Remix.run Logo
pama a day ago

> If I make the plausible but not necessarily correct assumption that OpenAI's API prices reflect the cost of electricity, none of their models are even remotely that cheap

This assumption is very wrong. The primal cost factor in inference is the GPU itself. NVidia’s profit margins are very high; so are OpenAI’s margins for the API usage, even after taking into account the costs of the GPU. You can understand their margins if you read about inference at scale, and the lmsys blog in my parallel answer is a decent eye opener if you thought that companies sell tokens close to the price of electricity.
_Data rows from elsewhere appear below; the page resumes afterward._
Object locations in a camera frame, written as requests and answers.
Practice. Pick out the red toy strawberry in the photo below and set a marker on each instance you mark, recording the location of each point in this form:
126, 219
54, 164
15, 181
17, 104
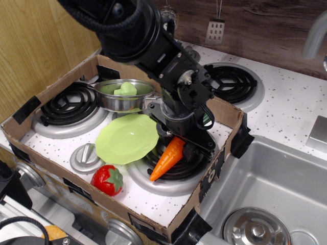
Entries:
108, 179

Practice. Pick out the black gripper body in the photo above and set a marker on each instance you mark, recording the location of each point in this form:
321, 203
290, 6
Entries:
182, 124

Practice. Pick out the silver front knob left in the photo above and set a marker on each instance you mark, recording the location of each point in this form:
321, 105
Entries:
29, 177

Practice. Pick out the small steel pot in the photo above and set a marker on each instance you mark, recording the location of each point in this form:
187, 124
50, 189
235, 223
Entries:
108, 100

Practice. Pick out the back right stove burner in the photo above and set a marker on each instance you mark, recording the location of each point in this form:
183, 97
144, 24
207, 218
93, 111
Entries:
238, 85

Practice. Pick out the stove burner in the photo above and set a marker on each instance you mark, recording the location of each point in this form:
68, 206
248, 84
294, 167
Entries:
180, 180
73, 112
238, 85

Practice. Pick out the black clamp device left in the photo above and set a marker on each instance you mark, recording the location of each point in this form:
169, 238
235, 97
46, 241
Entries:
12, 186

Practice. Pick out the hanging steel skimmer ladle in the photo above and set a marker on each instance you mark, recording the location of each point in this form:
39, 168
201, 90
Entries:
168, 13

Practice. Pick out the yellow orange toy piece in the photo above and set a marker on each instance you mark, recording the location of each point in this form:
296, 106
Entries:
55, 233

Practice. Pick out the silver back stove knob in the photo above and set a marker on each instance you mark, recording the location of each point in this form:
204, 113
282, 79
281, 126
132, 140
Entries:
194, 54

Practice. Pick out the orange toy carrot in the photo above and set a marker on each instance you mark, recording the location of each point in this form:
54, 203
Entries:
173, 152

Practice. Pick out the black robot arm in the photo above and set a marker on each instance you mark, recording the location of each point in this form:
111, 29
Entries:
134, 32

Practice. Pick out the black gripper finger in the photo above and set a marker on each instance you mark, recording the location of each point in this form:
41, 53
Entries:
163, 130
191, 153

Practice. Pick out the front left stove burner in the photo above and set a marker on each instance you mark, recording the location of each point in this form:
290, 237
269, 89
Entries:
73, 112

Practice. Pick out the front right stove burner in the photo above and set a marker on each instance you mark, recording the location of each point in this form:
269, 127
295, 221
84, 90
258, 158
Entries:
180, 180

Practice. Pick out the grey faucet handle block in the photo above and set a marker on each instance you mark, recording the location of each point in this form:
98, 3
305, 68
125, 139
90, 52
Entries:
317, 137

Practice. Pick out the hanging steel slotted spatula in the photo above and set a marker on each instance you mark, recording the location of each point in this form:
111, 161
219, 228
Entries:
215, 29

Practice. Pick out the steel pot lid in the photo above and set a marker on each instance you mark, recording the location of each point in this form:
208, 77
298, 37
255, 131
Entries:
252, 225

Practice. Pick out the silver front knob right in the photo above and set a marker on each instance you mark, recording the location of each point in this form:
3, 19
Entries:
121, 234

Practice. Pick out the green toy broccoli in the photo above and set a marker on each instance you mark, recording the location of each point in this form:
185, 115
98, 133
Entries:
126, 89

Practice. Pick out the grey sink basin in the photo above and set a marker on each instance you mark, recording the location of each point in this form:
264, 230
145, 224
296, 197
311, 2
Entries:
271, 176

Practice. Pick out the grey toy faucet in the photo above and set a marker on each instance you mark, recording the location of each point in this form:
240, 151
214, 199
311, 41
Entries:
315, 37

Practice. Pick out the brown cardboard fence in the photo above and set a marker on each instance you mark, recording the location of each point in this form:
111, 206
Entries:
158, 218

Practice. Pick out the light green plastic plate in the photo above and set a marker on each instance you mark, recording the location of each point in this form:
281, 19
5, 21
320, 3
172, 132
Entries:
127, 139

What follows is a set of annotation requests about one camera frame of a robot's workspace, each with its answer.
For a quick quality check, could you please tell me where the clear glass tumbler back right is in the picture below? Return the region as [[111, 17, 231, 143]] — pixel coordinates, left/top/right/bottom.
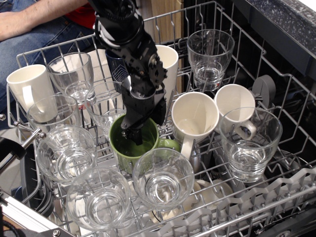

pama 20 hours ago | parent [-]

An alternative and perhaps easier way to estimate the relative importance of the GPU cost vs the electricity cost is to estimate how many years of constant use of the GPU at full power you need for the cost of industrial-scale electricity to catch up to the cost of the industrial scale GPU pricing. The H200 had 700W max power draw and about 40k USD cost (price varies a lot); typical lowest rental price a year ago was 2USD/h, possibly a bit lower by now. In 1h you could not even spent 1kWh electricity with them in optimal compute conditions, yet, at scale, you can negotiate prices lower than 0.05 USD per kWh of electricity at some parts of the US. Alternatively, assume 0.05 USD per kWh, and use the GB200 NVL72 that draws 120kW at peak. That is a cost of 6USD/hour or $52.6k per year. Even if one were to use the hardware for 10 years straight without problems at peak performance, the cost of electricity is way cheaper than the cost of the hardware itself (you have to ask NVidia for a quote, but expect a multi-million dollar tag and they have no shortage of customers ready to pay.)